I have been dating my girlfriend for 6 months. She has told me she thinks she wants to marry me eventually, that I am perfect for her. She also has some depression occasionally where she thinks pretty irrationally for short periods of time. That is the back story.
I have been out of work for over a month and started a new temp job on Tuesday which I am very lucky to have. It is just a early morning (2 am early) stocking job at a retail store.
OK, so her and I had plans on Monday. She bailed to do something with a friend. A bit of a bummer but not that big of a deal I don't dwell on that stuff cause it's rare and stuff happens.
The next day, tuesday, she said she wanted to do something. I said, I would love to but I don't know how long I would be in orientation and since the very next day I had to get up at 1:30 am I need to sleep early, so I can't say for sure yes or no. While I am in this orientation she plans out all these things she wants to do. The orientation goes twice as long as I would have guessed. Til' 8 PM which is past when I wanted to stay up. I told her I was sorry but it was too late we should do it the next night. I needed to go home and go to bed. What happened next stunned me, I never would have thought she was capable of saying anything like this.

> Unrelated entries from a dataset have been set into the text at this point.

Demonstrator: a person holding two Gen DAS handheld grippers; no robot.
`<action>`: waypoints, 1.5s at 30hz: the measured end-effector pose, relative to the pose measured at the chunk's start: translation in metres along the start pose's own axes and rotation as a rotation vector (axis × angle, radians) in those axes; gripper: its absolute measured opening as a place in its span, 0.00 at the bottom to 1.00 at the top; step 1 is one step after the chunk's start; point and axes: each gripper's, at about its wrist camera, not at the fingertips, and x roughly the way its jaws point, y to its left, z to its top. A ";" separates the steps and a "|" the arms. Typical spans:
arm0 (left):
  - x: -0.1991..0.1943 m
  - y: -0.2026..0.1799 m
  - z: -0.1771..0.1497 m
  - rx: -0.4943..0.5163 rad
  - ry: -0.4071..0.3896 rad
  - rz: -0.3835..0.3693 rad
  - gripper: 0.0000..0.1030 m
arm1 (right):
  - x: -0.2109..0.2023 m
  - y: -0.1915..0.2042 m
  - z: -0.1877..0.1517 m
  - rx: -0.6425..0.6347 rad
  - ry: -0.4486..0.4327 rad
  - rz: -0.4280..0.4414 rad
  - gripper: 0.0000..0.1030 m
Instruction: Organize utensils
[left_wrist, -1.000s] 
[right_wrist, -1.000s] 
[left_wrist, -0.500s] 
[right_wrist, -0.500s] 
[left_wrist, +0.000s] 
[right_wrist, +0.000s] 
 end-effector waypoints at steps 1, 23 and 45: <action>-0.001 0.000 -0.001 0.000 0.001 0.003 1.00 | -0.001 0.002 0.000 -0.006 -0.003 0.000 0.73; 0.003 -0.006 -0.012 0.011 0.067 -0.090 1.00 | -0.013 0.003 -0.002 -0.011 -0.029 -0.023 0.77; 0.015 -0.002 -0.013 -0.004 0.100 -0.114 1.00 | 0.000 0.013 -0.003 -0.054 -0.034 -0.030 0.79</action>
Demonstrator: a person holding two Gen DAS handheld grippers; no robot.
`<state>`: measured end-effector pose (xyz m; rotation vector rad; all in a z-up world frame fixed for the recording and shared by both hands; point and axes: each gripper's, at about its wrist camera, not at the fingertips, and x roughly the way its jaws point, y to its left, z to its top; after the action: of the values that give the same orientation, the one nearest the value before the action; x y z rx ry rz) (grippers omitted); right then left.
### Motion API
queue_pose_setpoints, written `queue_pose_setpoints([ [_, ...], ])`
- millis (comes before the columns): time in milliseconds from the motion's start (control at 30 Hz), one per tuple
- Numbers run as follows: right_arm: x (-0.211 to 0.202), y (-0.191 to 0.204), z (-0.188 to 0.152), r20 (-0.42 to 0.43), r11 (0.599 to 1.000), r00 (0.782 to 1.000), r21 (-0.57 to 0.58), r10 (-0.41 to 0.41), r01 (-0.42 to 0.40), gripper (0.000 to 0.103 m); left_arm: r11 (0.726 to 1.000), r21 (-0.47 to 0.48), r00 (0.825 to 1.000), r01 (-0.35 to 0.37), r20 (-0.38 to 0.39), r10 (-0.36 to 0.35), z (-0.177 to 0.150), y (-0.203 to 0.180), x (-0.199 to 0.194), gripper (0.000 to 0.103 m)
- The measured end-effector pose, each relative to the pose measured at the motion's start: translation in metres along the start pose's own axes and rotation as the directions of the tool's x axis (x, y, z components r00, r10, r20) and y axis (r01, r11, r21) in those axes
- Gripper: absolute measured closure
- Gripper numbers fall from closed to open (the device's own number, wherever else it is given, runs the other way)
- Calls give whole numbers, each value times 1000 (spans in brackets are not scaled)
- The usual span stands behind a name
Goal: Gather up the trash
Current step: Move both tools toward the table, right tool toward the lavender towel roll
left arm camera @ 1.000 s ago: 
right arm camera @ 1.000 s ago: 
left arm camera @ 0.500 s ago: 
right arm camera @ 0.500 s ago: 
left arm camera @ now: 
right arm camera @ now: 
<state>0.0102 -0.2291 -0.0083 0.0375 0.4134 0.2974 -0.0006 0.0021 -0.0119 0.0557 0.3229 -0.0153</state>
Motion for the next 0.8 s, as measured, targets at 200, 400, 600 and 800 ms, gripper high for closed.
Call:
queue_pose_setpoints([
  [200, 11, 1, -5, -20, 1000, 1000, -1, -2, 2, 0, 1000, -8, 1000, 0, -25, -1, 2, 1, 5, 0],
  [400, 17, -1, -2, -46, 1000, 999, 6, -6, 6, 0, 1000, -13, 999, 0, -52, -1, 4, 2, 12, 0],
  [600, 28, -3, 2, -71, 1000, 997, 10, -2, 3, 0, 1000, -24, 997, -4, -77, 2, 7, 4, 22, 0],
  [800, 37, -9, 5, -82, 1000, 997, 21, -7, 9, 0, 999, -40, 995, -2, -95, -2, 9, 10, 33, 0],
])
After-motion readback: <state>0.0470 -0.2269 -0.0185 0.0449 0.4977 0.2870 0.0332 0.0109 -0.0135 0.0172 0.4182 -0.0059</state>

She got very upset and said "Well, if you don't want to be with me, I think I am going to go out to a party"
I said "It's not that don't want to be with you, babe, I just need to get more than 3 hours of sleep before my first day of work, I'm sorry, you never told me you had anything planned for us to do tonight until now. That's fun your going to a party, where is it?"
She said, "It's just a party downtown, at the bar, maybe I'll just go and have fun and drink" and she hung up. Confused, I tried calling her back and asking if she just meant by herself.
She said "I look adorable right now and I am feeling very sexy and adventurous but since you don't want to be with me, maybe there will be someone who does think I look cute and wants to be with me"
I said " You mean like another guy?"
She said "Yeah" very frankly.
I said "I want to be with you, I can come see you if you need me."
She said "No, your sleep is more important than me, apparently" and hung up.
I tried calling her back a few times, she finally answers and says "What"
I start trying to talk to her and she says "My co-worker Colby is on the other line, I am going to have to call you back"
She calls me back a few minutes later crying and saying she is so sorry, she doesn't know why she said that, she didn't really mean it, she knows sleep is important and that my job is important. I told her what she said hurt.
She said "I'm so sorry, I was being very selfish, and overly emotional and irrational, please forgive me"
Then she said "You know I would never do anything like that. I wasn't really going to do something with him"
I said, "Him?"
She said "I mean, him as in some other guy, not anyone in particular."
That sounded fishy, as if she already had someone in mind. Then she said I should go to bed and I did, sort of, I didn't sleep
This has been eating me up ever since. I tried discussing it with her and she says she is so so sorry, but I should not be worried and that she apologized, she said she said it at an abnormally emotional time, I just need to forget it and move on.
I am afraid the next time I am not able to drop my previous plans to make way for her plans she will actually do something and I will be much more hurt.
That's my spill, sorry it's long. I just feel lost, I believe in forgiving and that you should not hold things against people to hard, I have put behind many thing she has said that are not so nice that she has said during these emotional times, but this just seems like sticking with it means I will be hurt in the end. Thanks to anyone who reads and comments.